Meaning of ACID
We all know that guarantees provided by Transactions are often describe by the well-known acronym ACID, which stands for Atomicity, Consistency, Isolation, Durability. However, in practice, one database implementation of ACID does not always equal another’s implementation. Systems that do not meet the ACID criteria is BASE which stands for, Basically available, soft stage and eventual consistency. Let’s go through the definitions of the terms in ACID.
Atomicity
Atomic usually refers to something that cannot be broken down into smaller parts(we all have been through those chemistry classes where they describe that Atom is the smallest entity in the universe). This is a word which has different meanings under different contexts. For example, in multi-threaded programming, if one Thread executes an atomic operation, that means there is no way that another Thread could see the half-finished result of the operation. The system can only be in the state it was before the operation or after the operation, not something in between. By contrast, in the context of ACID, atomicity is not about Concurrency. It does not describe what happens if several processes try to access the data at the same time, because it is covered under the separate term Isolation. Rather, ACID atomicity describes what happens if a client wants to make several writes, but a fault occurs after some writes have been processed, for example,
- A process crashes
- A Network connection gets interrupted
- A disk becomes full
- Some integrity constraint violation occurs
In either of the above cases if the writes are grouped together into an atomic transaction, and the transaction cannot be completed(committed) due to a fault, then the transaction is aborted and database must discard or undo any writes it has made so far in the transaction.

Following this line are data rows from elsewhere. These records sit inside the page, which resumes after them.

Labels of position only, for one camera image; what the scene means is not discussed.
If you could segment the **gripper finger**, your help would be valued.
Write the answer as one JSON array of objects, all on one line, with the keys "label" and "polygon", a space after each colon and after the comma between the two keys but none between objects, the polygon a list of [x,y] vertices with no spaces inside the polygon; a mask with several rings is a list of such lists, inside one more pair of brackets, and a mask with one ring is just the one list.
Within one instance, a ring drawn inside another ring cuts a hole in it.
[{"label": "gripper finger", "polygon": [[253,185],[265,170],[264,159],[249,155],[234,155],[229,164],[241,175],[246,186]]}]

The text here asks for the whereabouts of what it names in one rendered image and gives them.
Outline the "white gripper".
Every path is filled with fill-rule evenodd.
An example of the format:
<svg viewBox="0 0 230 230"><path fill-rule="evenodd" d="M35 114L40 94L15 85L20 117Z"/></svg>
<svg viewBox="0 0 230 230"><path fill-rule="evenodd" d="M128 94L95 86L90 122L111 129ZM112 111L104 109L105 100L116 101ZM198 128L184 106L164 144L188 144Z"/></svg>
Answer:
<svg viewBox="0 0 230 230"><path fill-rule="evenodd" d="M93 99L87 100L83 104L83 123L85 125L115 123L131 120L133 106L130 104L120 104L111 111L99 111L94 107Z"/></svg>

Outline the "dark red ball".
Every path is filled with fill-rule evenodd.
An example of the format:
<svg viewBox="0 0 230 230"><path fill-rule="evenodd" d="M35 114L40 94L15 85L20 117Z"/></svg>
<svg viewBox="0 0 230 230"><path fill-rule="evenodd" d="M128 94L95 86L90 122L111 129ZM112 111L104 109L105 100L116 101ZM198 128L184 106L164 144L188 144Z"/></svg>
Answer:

Without this invariant/guarantee, if an error occurs partway through making multiple changes, it’s difficult to know which changes have taken effect and which haven’t. The application could try again, but that risks making the same change twice, leading to duplicate or incorrect data. Atomicity solves this problem by ensuring that if a transaction gets aborted the application can safely retry without corrupting the data.
Consistency
Consistency in terms of ACID is the idea that you have certain invariants about the data that must always be true. For example, in a banking system, credits and debits across all accounts must always be balanced. If a transaction starts with a database that is valid according to these invariants, and any writes during the transaction preserve the validity, then we can be sure that the invariants are always satisfied. When we think about this a little deeply, we can figure out that the idea of consistency depends on the application’s notion of invariants, and it’s the application’s responsibility to define its transactions correctly so that consistency is preserved. This is not something that the Database can guarantee. If we write bad data that violates our invariants, the database won’t stop us(Some specific invariants like foreign key constraints and uniqueness constraints can be checked, however in general, the application defines what data is valid or invalid and the database only stores it).
Isolation
Most databases are accessed by several clients at the same time. This isn’t a problem if they are reading and writing different parts of the database, but if they are accessing the same database records, we can run into concurrency problems. Often called as Race Conditions.
The following diagram is a simple example of the problem. Say we have two clients simultaneously incrementing a counter that is stored in a database. Each client needs to read the current value, add 1 and write the new value back(assuming there is no increment operation built into the database). The output in the following diagram - the Counter should have increased from 42 to 44, because two increments happened, but it actually only went to 43 because of the race condition. Isolation in the sense of ACID means that concurrently executing transactions are isolated from each other, they cannot step on each other’s toes. In theory in order to achieve this invariant, the databases execute these operations Serially(One after the other) even though they are occurring concurrently(For example - by having a single thread update the entire database or so). Hence the result would same as if they happened one after the other. However, in practice, serializable isolation is rarely used, because it carries a performance penalty.
Durability
The purpose of a database system is to provide a safe place where data can be stored without the fear of losing it(data outlives the program which created it) Durability is the promise that once a transaction has committed successfully, any data it has written will not be forgotten, even if there is a hardware fault or the database crashes. If you had read Do’s and don’t of error handling, we saw that with a Single node database is never reliable and 100% reliability can never be achieved. However, in order to attain best case Durability databases use mechanisms like Replication in order to ensure that the data never gets lost.